= Theotokos of Miasena =

Religious icon

The Theotokos of Miasena or the Theotokos of the Azour is an icon of Mary which is thought to have been involved in a number of miraculous events. These events include the rediscovery of the icon unharmed over 100 years after it is supposed to have been thrown into a pond.

There are no extant accounts as to how this icon first appeared at the monastery of the Theotokos at Miasena, near the city of Melitene, Little Armenia. The monastery was founded by St. Acacius of Melitene in the 5th century. It is known that the icon is linked to several miracles which have been linked to its presence there.

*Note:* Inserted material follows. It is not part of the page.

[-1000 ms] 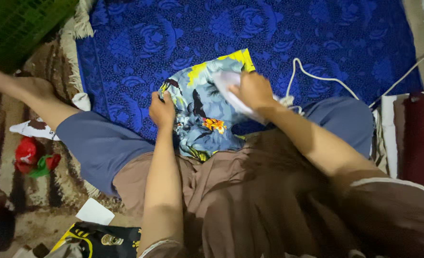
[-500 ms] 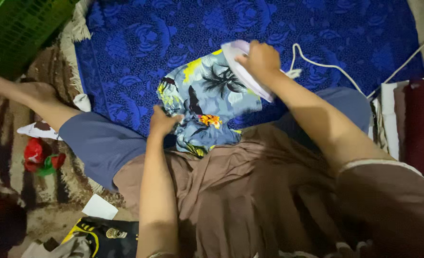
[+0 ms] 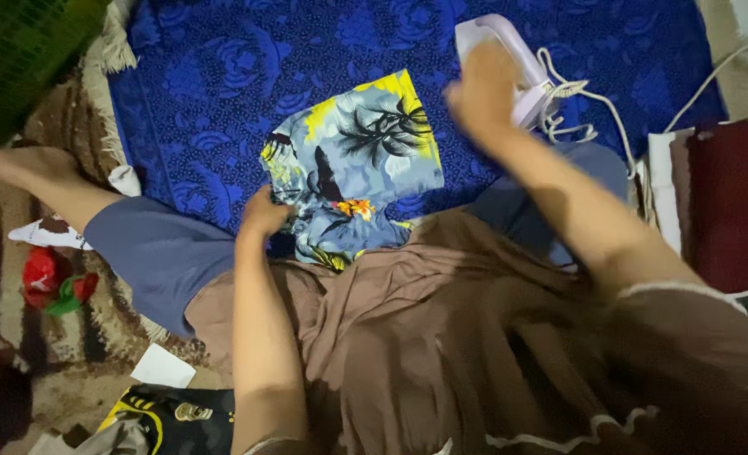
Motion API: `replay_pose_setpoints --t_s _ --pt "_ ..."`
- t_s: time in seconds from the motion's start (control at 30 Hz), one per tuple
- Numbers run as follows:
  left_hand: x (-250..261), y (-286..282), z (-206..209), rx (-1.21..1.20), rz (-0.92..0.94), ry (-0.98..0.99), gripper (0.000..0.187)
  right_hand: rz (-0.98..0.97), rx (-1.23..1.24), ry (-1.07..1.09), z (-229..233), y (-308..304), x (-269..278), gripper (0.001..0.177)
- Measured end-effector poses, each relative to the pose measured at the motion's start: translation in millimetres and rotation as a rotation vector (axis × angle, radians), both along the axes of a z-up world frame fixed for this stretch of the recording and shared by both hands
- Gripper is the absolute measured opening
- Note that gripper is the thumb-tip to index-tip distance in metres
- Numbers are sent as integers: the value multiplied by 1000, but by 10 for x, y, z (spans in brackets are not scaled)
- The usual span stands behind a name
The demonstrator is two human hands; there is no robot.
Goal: The person irons a small patterned garment on a blue rug using a white electric iron. They repeatedly fold the garment, smooth it out, and press it with the iron, flipping it over to treat different sections.
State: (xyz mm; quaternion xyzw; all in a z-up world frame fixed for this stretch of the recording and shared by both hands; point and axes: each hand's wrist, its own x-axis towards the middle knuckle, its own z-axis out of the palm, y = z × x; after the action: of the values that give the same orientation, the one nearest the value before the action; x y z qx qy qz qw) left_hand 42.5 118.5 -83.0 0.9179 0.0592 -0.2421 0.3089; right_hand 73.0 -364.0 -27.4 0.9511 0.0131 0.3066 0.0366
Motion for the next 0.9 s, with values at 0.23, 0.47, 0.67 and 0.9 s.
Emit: replay_pose_setpoints --t_s 0.23,0.47,0.67,0.9 --pt "-92 -81 329 -142 58 -123 84 286 1021 907 -809 1263 -1277 42" --pt "-320 -346 1273 -557 -69 -299 61 48 1874 987 -980 1705 -1046 65" --pt "-419 -397 1784 -568 -120 -382 42 258 2323 960 -162 1522 -1035 52" --pt "-559 -525 2486 -350 -137 -504 54 545 1632 657 719 834 -964 44"
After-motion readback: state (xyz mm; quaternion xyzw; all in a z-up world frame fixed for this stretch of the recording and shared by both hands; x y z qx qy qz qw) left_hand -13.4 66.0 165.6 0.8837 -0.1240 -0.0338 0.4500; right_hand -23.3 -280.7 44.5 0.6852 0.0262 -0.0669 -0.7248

Accounts to how it disappeared differ. Some sources say that the icon was cast into the water (either the pond of Ghazour near the monastery or Lake Zagura) because the local population feared that the icon would be destroyed by the iconoclast Leo III the Isaurian. Other accounts indicate that it was cast in the water by the iconoclasts specifically to be destroyed.

Roughly one hundred years later, Michael III restored the veneration of icons. Toward the end of his reign, on September 1, 864, the icon is said to have been rediscovered after having risen to the surface of the lake it had earlier been cast into, completely unharmed. The icon was restored to the monastery of Miasena.

This incident is commemorated in the calendar of the Eastern Orthodox Church as the Synaxis of the Most Holy Theotokos in Miasena Monastery on September 1. On this feast, people pray for Mary's special protection and guidance.